1. Compressed tables and the new innodb_log_compressed_pages option not to write the content of the page before compression to the InnoDB redo log. That reduces the amount of redo writing. There are also other improvements to compression summarised at https://blogs.oracle.com/mysqlinnodb/entry/innodb_compression_improvements_in_mysql . Many of those originated with excellent suggestions from Facebook and you might also find this presentation by their Nizam Ordulu of interest: http://www.slideshare.net/nizameddin/getting-innodb-compressionreadyforfacebookscale . The option is very minimally described at http://dev.mysql.com/doc/refman/5.6/en/innodb-parameters.html#sysvar_innodb_log_compressed... but there's a whole manual section on compression that is worth reading: http://dev.mysql.com/doc/innodb/1.1/en/innodb-compression.html .
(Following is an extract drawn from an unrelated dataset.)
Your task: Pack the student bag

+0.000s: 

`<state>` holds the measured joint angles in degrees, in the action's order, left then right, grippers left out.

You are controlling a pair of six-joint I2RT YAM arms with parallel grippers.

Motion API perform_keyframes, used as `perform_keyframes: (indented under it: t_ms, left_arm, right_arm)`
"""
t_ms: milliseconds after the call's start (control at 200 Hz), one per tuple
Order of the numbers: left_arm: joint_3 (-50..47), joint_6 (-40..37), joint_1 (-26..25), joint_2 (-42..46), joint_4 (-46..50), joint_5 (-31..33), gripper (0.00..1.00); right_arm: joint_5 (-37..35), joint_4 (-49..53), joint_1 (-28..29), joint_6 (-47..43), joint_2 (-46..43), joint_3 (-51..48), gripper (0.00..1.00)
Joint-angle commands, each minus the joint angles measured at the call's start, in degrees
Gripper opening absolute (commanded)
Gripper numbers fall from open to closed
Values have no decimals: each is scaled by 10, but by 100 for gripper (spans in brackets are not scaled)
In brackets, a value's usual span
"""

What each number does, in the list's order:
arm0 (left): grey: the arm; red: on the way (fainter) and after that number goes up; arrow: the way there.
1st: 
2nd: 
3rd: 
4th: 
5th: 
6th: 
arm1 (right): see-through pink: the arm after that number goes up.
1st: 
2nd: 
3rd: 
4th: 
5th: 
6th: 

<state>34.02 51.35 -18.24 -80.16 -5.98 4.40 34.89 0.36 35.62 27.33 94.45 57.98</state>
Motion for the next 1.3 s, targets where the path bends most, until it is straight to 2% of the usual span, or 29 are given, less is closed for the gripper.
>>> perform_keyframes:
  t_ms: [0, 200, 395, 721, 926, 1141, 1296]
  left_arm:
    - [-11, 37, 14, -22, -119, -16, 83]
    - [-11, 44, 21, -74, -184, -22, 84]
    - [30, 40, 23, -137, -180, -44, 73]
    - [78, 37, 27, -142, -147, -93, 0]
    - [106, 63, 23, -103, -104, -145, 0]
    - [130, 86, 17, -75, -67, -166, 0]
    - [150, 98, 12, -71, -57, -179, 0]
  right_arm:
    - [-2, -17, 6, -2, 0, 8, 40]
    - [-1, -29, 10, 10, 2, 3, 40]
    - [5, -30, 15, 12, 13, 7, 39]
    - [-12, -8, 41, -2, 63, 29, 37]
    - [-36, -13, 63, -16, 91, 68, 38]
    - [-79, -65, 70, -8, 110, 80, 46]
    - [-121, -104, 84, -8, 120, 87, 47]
2. The new binlog_row_image options not to write the whole of a before row image to the binary log (minimal) or to skip just for unneeded text and blob columns (noblob). This also means they don't get sent over the wire to slaves, reducing network traffic and slave relay log space use. The image is used to look up rows on a replication slave when there is no primary key. You don't need the image if you have a primary key. Luis Soares wrote more about these images: http://d2-systems.blogspot.co.uk/2011/04/mysql-562-dm-optimized-row-based.html . The manual page is https://dev.mysql.com/doc/refman/5.6/en/replication-options-binary-log.html#sysvar_binlog_... .

If you care about disk I/O I recommend that you give serious consideration to using those options. The main reason that they are not enabled by default is backwards compatibility and/or risk that comes in part from us not knowing how every system out there is configured. We considered enabled by default but that's why we rejected the idea.